Kartoffelbox-v0.1_0.65h2: A Merged German Chatterbox-TTS Model

Model Description

This repository contains an experimental, standalone German Text-to-Speech model based on the Chatterbox framework.

This model is a hybrid created by merging two fine-tuned models:

The well-known German TTS "patch" SebastianBodza/Kartoffelbox-v0.1.
A custom model extensively fine-tuned on a large, diverse dataset of German voices (~12.000 samples).

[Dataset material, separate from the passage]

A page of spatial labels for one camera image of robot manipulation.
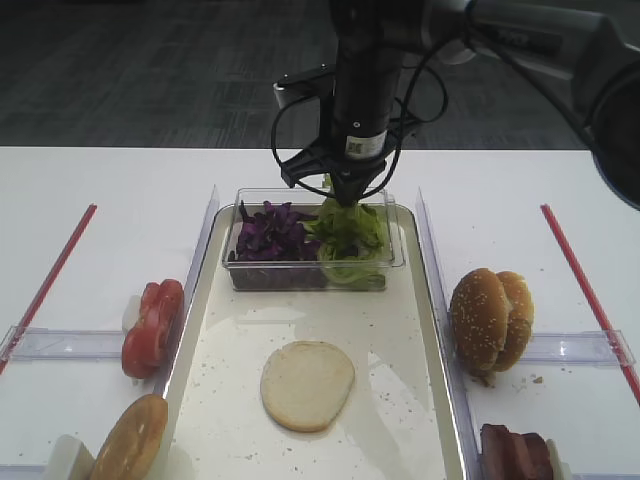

The goal was to create a robust, general-purpose German TTS model by combining the natural prosody of Kartoffelbox with a model trained on a wide variety of voices and data types. The final weights are a 65/35 merge, favoring the custom-trained, multi-speaker model. Unlike patch-based models, this is a complete, self-contained model that can be loaded directly.

Key Features:

Language: German
Type: Standalone, Multi-Speaker, Merged Hybrid Model
Capabilities: High-quality speech synthesis and Zero-Shot Voice Cloning for variable German voices.
Robustness: Specifically trained to handle numbers, dates, and other complex data formats. (which work some times :D)

How to Use the Model

This is a complete model and does not require manual patching. You will need the chatterbox library from Resemble AI to run it.

1. Installation

# Clone the official Chatterbox repository and install its dependencies
git clone https://github.com/resemble-ai/chatterbox.git
cd chatterbox
pip install -e .